It's also intended to be holder of travel paperwork: the schedule, logistics notes, eTickets, hotel details. All mostly PDF, though my KLM check in has just emailed a GIF QF barcode which apparently will get me through security (outbound I'm testing w/ a backup paper one, return: commit to GIF).

A major use case of mine then is: get PDFs off my laptop and into the iPad so that I can bring them up and view them.

Which is where it all seems to go horribly wrong.

I can see four different synchronization options.

iTunes
Copy into the books section of iTunes and let them trickle over via USB or wifi.
this works, provided the devices can see each other in the same wifi subnet.

It is a bit clunky as I have to drag and drop content from my folder of travel bits (e.g. 2013-03-AMS) and store them in a flat pool of documents, where they end up mixed next to things like Grinstead and Cell's Introduction to Probability, papers on things like Chubby, and copies of Singletrack Magazine. This isn't ideal for navigating at the airport security gate.

But again: it works, and I know how to verify that the stuff has trickled over -you look at the sync status page.

Workflow

Clean up the last trips' documents.
Copy in the new files
Force a sync to make sure it is over.
Updates: steps 2 and 3.

Apple iCloud

This is meant to be the future. Instead of saving to the filesystem, you save it to "the cloud" where it will magically make its way over to your other devices.

Except I put PDFs in there and there doesn't seem to be any obvious way to actually see that they have made it over, let alone open it.

This is not a Cloud, it is /dev/null with unrealistic promises. I could say that if I copy a file to /dev/null then all my other devices will get the same view of the copied documents -but if they aren't there, it's not a very good view.

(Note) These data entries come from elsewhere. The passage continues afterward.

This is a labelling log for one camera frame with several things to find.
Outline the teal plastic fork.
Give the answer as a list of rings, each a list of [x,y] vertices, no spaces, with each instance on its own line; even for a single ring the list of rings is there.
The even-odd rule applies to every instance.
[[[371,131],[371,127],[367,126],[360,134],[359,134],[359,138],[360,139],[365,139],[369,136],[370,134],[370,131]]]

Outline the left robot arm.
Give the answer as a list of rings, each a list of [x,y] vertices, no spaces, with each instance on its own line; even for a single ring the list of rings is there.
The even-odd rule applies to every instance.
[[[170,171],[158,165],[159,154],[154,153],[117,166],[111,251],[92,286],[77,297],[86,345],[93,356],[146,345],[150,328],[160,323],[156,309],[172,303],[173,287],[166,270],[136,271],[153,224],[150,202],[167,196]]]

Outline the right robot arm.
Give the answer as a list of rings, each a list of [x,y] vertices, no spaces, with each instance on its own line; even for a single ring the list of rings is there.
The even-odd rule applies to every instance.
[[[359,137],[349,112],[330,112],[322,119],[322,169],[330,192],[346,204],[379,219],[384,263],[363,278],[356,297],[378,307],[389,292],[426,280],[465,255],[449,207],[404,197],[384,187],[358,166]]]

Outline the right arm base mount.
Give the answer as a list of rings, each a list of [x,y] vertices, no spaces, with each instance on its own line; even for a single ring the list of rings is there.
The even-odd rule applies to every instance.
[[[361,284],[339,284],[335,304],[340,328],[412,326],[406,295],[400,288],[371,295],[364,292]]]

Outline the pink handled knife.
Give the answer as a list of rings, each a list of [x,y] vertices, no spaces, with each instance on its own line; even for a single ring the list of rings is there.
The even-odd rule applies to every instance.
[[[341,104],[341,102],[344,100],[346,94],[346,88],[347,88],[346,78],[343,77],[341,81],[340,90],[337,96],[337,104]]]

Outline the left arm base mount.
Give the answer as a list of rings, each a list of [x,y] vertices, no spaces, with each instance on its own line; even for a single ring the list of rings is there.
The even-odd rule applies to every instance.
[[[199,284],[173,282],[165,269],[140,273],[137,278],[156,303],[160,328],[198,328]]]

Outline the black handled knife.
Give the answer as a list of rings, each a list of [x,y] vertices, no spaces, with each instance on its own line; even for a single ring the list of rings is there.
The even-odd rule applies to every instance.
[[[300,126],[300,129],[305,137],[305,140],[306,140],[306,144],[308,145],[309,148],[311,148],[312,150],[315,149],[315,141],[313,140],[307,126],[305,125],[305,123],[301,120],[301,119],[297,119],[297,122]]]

The workflow for getting documents over via iCloud is therefore

Save the files into iCloud.
Pick one of the other synchronization options to get your content over.

Dropbox

The folder metaphor, I can drag and drop anything in on my desktop to it, it trickles over across all my desktops, OS/X and linux.

What it doesn't do is automatically trickle the files over to the iPad. It copies the directory metadata over, but I seem to have to tap every file -by hand- for it to decide that it's going to download every artifact in the filesystem.

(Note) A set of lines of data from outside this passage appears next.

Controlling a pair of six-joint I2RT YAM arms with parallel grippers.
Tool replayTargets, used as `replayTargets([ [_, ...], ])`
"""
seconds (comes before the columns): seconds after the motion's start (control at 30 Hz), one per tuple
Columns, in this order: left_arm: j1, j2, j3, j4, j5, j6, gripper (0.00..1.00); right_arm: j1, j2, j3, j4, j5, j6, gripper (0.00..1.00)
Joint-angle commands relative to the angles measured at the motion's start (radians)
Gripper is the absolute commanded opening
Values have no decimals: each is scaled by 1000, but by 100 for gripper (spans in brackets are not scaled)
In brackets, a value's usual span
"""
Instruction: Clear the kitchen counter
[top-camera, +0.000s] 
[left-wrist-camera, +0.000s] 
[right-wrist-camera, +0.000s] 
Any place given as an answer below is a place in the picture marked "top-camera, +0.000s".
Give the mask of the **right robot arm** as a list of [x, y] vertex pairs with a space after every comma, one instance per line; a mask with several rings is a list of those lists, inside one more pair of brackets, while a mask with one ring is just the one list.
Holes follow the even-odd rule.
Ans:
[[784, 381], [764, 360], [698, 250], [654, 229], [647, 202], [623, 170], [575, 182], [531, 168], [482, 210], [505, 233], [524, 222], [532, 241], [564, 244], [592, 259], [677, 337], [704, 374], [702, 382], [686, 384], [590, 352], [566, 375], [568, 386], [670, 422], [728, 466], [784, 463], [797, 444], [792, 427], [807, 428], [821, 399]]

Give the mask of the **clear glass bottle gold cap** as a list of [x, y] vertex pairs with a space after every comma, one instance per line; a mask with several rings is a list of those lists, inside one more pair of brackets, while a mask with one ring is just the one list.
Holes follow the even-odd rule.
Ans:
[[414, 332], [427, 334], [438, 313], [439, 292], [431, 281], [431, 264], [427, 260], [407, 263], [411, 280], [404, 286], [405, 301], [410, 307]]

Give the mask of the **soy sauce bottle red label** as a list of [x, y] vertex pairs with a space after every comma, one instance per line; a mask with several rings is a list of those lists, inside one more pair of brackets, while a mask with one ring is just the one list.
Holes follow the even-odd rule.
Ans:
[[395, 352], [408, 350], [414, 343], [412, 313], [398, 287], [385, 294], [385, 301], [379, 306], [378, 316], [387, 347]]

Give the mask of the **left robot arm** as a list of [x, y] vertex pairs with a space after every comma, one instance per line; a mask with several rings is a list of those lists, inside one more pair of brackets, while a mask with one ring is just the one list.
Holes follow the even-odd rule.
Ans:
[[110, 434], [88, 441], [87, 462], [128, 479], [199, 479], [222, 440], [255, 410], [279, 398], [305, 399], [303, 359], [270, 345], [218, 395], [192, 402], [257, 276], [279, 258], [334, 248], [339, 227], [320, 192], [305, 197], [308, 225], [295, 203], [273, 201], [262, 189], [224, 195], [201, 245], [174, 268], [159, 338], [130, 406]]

For anyone with a default 2 GB Dropbox account, you could copy everything over while on wifi and not use up any device space, even for customers like me who went for the low-end 16GB model because they felt the cost/GB of extra SSD in an iPad was utterly excessive.

The workflow to sync is therefore

Save all the content into a dropbox managed folder
go to the tablet and find that folder
go to every file in it, and manually hit the download button, wait for it to D/L. Repeat for all files in a process that is O(files)*O(filesize).
The update process is steps 1-3, repeated.

Box
I also have a box account, and an iPad app for that. This has some flags about auto-syncing on wifi only, which I'm happy with, not having a device with a modem in (tethering & wifi usually suffice).

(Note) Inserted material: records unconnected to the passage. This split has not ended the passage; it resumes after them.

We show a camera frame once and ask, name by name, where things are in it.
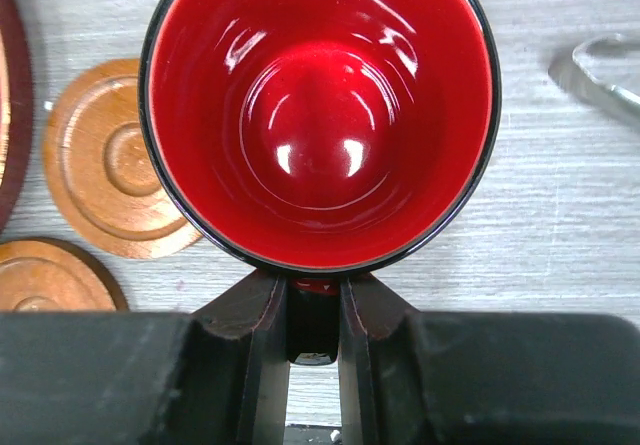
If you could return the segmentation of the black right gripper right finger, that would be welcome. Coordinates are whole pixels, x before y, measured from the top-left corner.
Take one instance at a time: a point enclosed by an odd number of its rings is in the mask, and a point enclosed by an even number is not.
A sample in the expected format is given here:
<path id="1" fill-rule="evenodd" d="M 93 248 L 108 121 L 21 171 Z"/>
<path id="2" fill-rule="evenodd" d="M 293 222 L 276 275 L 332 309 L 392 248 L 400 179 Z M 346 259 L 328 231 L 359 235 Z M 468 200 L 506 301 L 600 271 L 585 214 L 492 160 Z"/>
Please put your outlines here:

It also has -and this got me excited- the ability to mark folders as "favorite", where it is claimed that content will auto-sync to the pad. I was hopeful here, marked my folder travel as fave and then put stuff into trip-specific subdirs underneath, for this week's trip, next month's US trip, and others.

I go over to the 'pad, expecting the files to be there.

Only they aren't, because the favoured bit is not recursive.

Once you know that, Box sync becomes manageable

Create a folder for each planned trip.
Copy travel docs in there.
Go to your table, and mark that folder as favourite, even if the parent dir is already marked as such.
Update the travel folder on the laptop -things will now trickle over.

Remember step #3 and it does work.

Email
Just mail them to yourself the day before you travel, download the mail and make sure the files are there.

This appears to work, though there are probably limits on how big the files are that are auto-D/L'd, and the files go away at the history rate specified in the mail app, which is no good for a long trip.

Workflow

Make sure the mail app is set to cache data for >= the length of your trip.
Email the PDFs to yourself.
Verify in the mail app that they have all arrived.

The nice feature about this is that it works from everywhere, whether or not box is installed. You can also get other people to contribute to the document pool by having them email you direct.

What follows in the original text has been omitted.